Goal of the exercise
Only one span of the material below is wanted. Output it exactly, from the line with "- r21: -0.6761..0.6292" through the line with "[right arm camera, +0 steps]", without any pictures.

────────────────

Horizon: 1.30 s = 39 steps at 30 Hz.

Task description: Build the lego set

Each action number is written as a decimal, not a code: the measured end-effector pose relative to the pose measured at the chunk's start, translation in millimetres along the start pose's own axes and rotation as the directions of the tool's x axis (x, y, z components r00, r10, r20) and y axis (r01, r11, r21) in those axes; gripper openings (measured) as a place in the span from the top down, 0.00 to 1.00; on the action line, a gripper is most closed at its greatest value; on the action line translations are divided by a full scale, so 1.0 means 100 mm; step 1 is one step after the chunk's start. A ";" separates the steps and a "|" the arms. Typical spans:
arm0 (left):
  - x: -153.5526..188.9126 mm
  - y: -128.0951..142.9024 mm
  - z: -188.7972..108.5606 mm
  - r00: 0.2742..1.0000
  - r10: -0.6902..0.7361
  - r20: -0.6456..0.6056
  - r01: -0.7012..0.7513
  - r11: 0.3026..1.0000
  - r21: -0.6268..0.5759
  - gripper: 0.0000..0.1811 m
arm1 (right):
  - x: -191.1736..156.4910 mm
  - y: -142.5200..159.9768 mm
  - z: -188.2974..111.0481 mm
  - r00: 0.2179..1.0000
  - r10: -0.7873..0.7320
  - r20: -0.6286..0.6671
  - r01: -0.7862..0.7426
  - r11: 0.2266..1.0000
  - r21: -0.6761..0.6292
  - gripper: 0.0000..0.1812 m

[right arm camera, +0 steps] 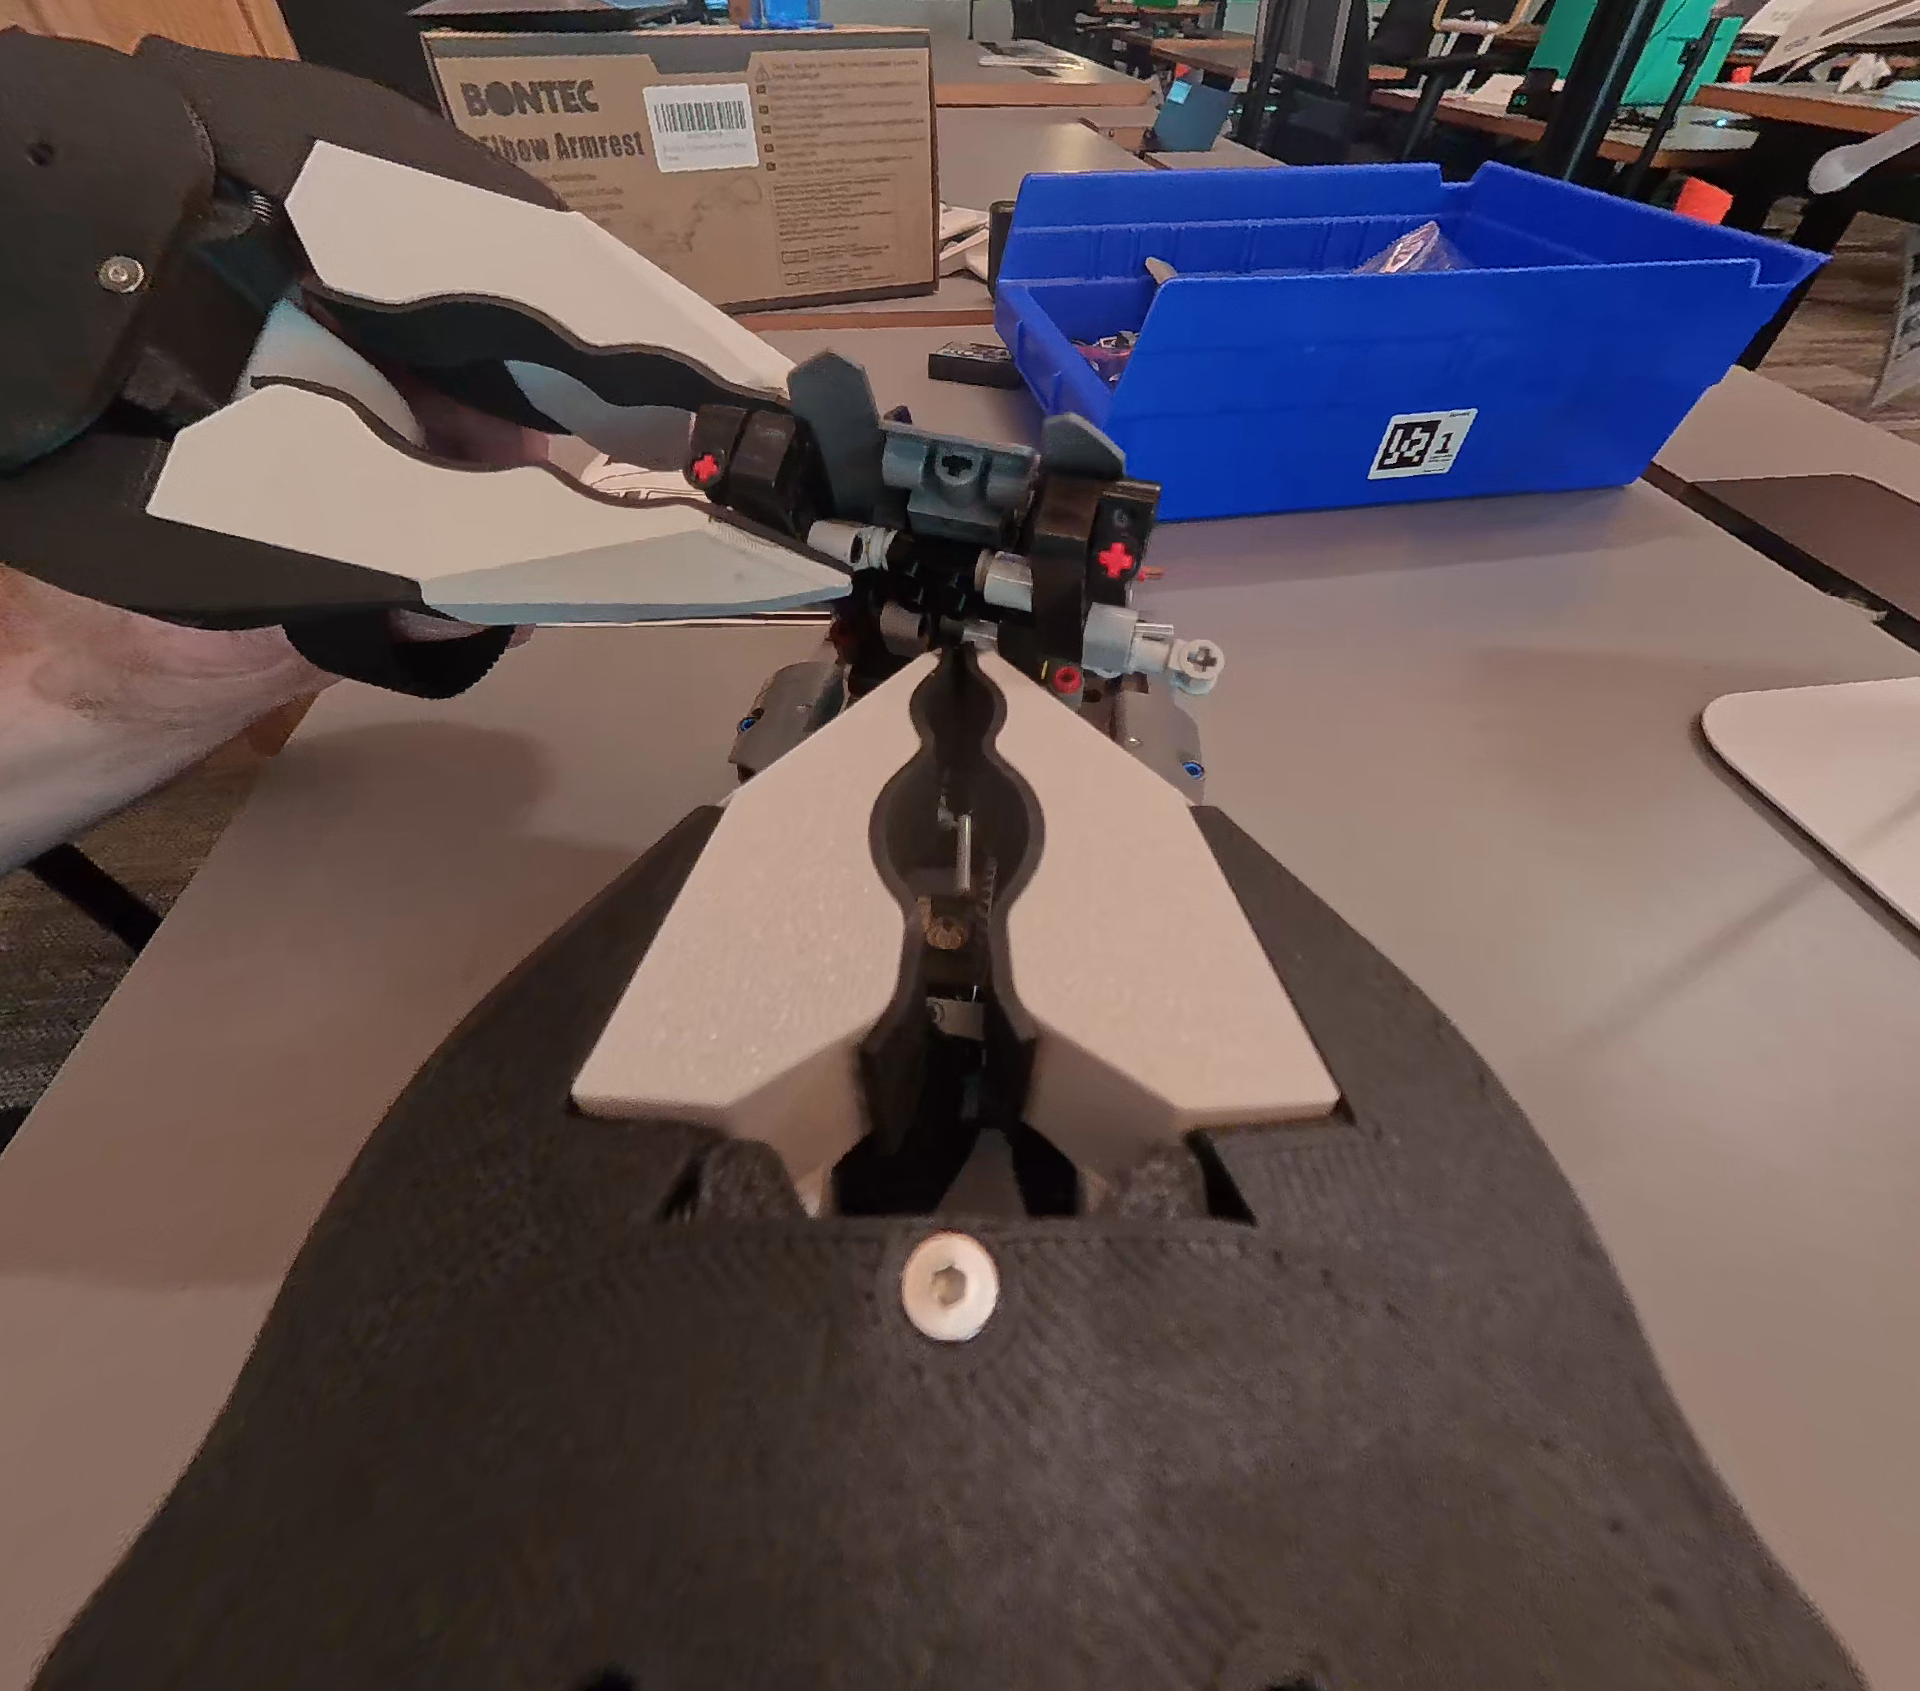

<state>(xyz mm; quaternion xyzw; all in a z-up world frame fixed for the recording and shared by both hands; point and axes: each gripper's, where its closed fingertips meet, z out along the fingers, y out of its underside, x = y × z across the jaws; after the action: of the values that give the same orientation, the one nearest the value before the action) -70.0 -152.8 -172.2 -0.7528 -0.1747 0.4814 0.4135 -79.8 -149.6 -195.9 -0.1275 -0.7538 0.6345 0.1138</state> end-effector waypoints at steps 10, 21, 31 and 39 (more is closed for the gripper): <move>0.03 -0.02 -0.06 0.984 -0.174 -0.049 0.173 0.985 -0.023 0.89 | -0.19 -0.05 -0.20 0.988 -0.144 0.057 0.145 0.989 -0.012 0.96; 0.04 0.01 -0.21 0.956 -0.264 -0.130 0.262 0.964 -0.035 0.89 | -0.36 -0.07 -0.23 0.965 -0.252 0.074 0.255 0.966 -0.032 0.90; 0.11 0.09 -0.80 0.905 -0.251 -0.345 0.275 0.961 0.022 0.88 | -0.81 -0.18 -0.55 0.936 -0.304 0.177 0.316 0.948 -0.041 0.90; 0.13 0.19 -1.16 0.874 -0.270 -0.404 0.322 0.944 0.066 0.87 | -1.06 -0.11 -0.26 0.957 -0.282 0.064 0.287 0.954 -0.085 0.78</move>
<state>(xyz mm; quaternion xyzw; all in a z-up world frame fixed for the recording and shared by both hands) 35.0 -208.0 -172.1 -0.7689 -0.1703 0.2632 0.5573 27.9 -163.3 -181.6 -0.0068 -0.7957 0.5787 0.1786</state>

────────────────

Answer section
  - r21: -0.6761..0.6292
  - gripper: 0.0000..0.1812 m

[right arm camera, +0 steps] 

The answer stands, and there is nothing more to add.